Robinson Crusoe - Cap. 10: Capítulo 10 Pág. 185 / 241

Olhou-me estupefacto perante esta pergunta, sem dúvida porque a canoa lhe parecia pequena para tal viagem. Também lhe disse que tinha uma maior e, no dia seguinte, levei-o ao local onde estava a primeira canoa que fizera, e que não fora capaz de transportar para a água. Achou-a de bom tamanho mas como não tivera nenhum cuidado com ela, e ficara naquele sítio a bagatela de vinte e dois ou vinte e três anos, o sol tinha-a de tal modo ressequido e rachado que estava quase reduzida a pó. Sexta-Feira garantiu-me que uma canoa igual chegaria e poderia conter, como ele dizia, bastantes víveres «de beber e pão».

Uma tal segurança cimentou de tal modo a minha resolução que lhe disse que só nos faltava fazer uma igual a fim dele poder tornar à sua terra. Não replicou nada, mas pôs-se muito sério. Perguntei-lhe o que tinha e respondeu:

- Porquê zangar com Sexta-Feira? Que ter eu feito, que ter eu feito?!

Interroguei-o sobre o que aquilo significava, e assegurei-lhe que não cometera nenhuma inconveniência.

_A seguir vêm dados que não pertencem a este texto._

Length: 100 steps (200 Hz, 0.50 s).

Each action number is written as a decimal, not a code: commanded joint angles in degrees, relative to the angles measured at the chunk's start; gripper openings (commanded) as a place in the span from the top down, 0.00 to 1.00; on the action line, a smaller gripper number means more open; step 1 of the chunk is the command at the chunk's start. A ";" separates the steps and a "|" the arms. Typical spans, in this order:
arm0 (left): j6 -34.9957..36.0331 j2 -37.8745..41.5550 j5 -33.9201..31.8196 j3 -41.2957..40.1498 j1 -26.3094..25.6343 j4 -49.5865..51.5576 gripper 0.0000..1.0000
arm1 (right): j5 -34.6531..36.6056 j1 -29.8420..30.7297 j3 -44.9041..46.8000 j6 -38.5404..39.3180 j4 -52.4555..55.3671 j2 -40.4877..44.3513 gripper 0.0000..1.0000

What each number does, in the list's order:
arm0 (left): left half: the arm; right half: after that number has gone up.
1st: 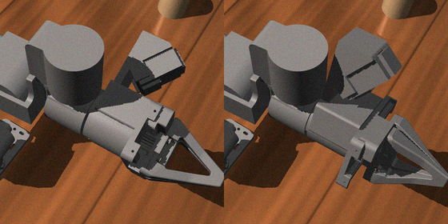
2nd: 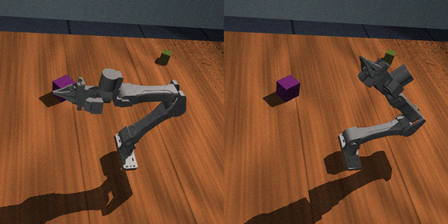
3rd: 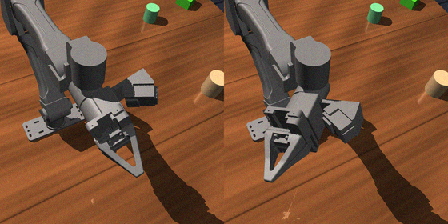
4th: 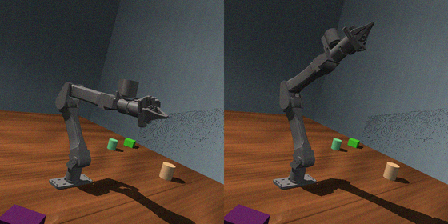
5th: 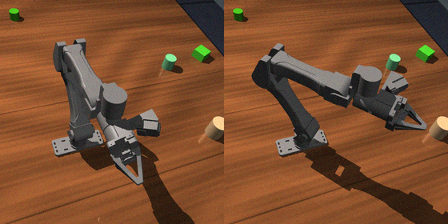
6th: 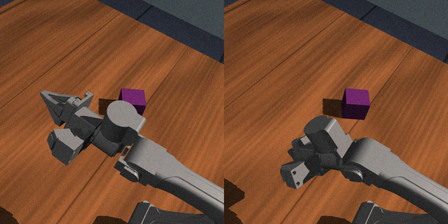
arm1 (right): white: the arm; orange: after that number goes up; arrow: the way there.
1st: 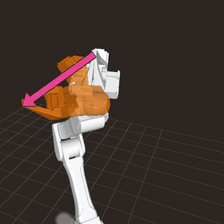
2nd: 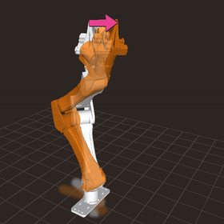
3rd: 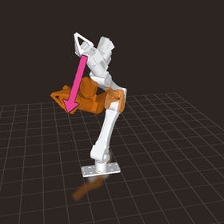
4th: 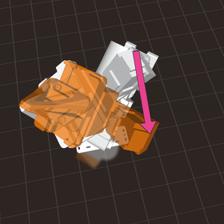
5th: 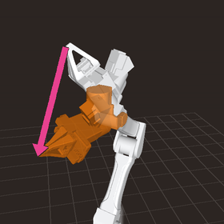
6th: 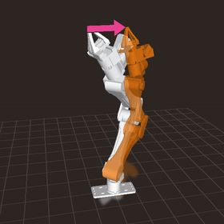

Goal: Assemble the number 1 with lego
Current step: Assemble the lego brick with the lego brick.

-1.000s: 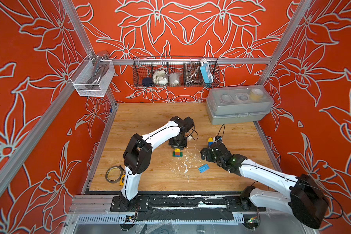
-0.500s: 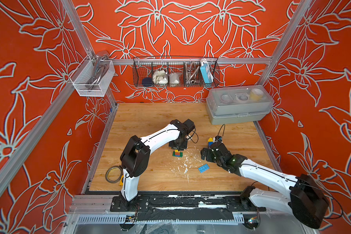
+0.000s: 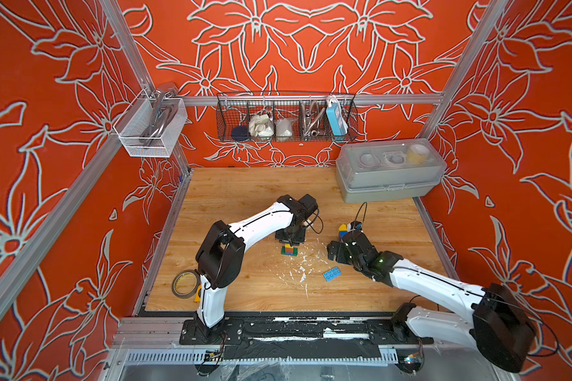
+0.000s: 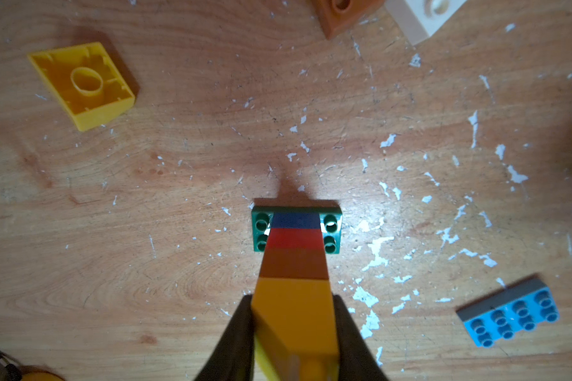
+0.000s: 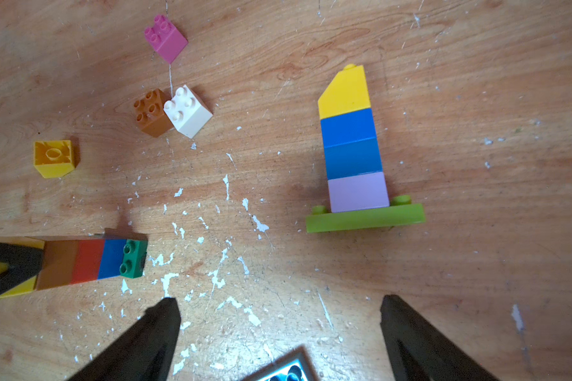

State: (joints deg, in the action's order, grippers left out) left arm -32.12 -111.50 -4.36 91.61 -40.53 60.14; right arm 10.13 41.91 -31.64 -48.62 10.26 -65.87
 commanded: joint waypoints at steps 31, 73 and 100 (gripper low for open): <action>-0.35 -6.06 -0.02 -1.04 -0.42 1.92 1.00 | 0.02 -0.34 0.77 -0.33 0.02 0.73 0.00; -0.31 -7.64 0.05 -0.60 -0.95 2.38 1.00 | 0.00 -0.39 0.83 -0.31 0.00 0.73 0.00; -0.23 -8.86 -0.28 0.73 -0.95 3.52 1.00 | -0.02 -0.34 0.80 -0.27 -0.07 0.83 0.00</action>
State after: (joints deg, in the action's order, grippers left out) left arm -32.38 -113.82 -5.30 94.59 -40.99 63.13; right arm 10.13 41.89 -31.64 -48.62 10.24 -65.84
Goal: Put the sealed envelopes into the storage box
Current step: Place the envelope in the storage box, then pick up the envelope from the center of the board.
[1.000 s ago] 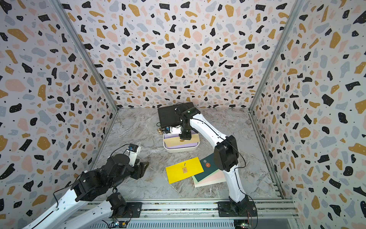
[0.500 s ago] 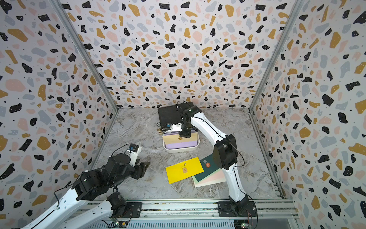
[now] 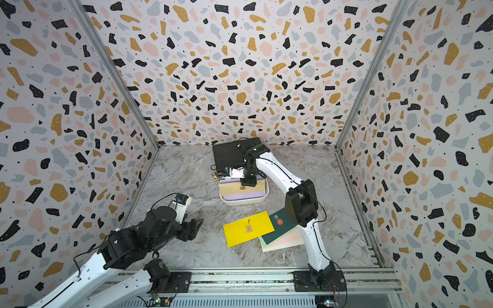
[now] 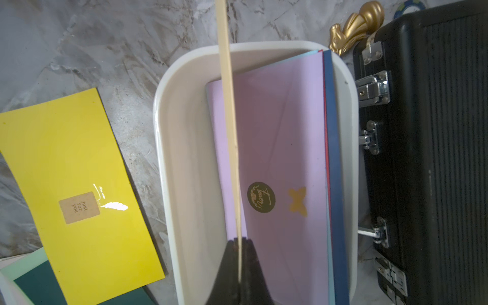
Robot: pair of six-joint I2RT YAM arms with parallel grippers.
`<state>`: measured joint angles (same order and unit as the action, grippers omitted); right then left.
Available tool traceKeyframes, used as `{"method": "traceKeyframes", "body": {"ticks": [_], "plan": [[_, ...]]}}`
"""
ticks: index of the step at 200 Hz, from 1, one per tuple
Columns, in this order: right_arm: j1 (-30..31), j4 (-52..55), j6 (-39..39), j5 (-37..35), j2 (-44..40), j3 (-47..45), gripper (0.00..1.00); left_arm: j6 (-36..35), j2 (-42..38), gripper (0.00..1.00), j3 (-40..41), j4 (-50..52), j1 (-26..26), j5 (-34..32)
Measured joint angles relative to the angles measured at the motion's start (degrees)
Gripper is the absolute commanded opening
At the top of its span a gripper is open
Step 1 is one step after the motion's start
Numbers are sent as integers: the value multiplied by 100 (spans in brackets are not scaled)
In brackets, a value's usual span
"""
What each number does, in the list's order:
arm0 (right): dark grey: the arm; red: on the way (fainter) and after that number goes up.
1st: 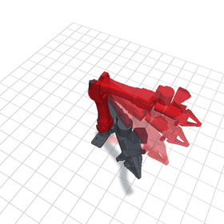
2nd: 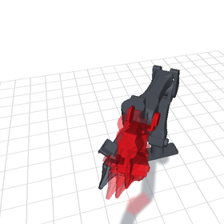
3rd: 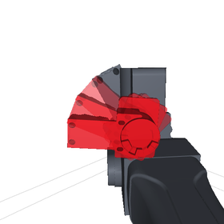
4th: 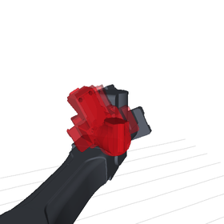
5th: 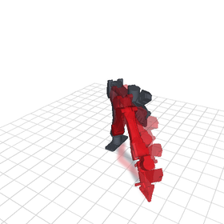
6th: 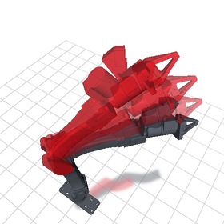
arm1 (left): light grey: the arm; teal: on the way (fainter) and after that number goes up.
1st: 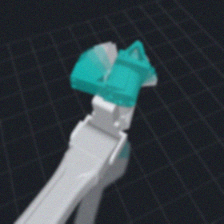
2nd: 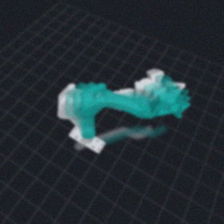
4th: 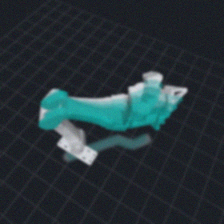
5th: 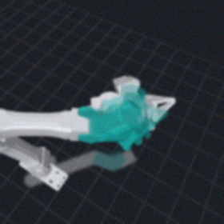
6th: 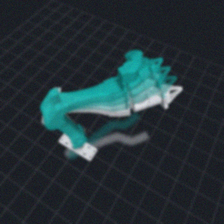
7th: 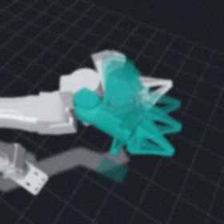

- Nenhuma inconveniência? - replicou repetindo estas palavras muitas vezes.

- Porquê enviar Sexta-Feira minha nação?

- Essa agora! Então não disseste que desejavas regressar?

- Sim - respondeu -, desejar os dois lá. Não querer Sexta-Feira lá e meu amo cá.

Numa palavra, não queria ouvir falar em partir sem mim.

- Vamos a ver, Sexta-Feira, que iria eu lá fazer? Ele replicou vivamente:

- Senhor fazer muito bem! Senhor ensinar homens selvagens ser homens bons, sábios, homens domesticados, mostrar desconhecer Deus, orar Deus e viver nova vida.

- Ah!, Sexta-Feira, não sabes o que dizes! Não passo de um ignorante.

- Sim, sim, senhor ensinar eu bem. Senhor ensinar eles bem.

- Não, não - continuei -, tu partirás sozinho, Sexta-Feira. Vais deixar-me viver aqui nesta solidão como dantes.

Pareceu novamente aterrado com estas palavras; depois, pegando no pequeno machado que levava habitualmente, apresentou-mo com vivacidade.

- Que queres que faça? - disse-lhe.

- Senhor matar Sexta-Feira.

- E porquê matá-lo?

- E porquê enviar Sexta-Feira longe, fora? Senhor matar Sexta-Feira! Não enviar Sexta-Feira.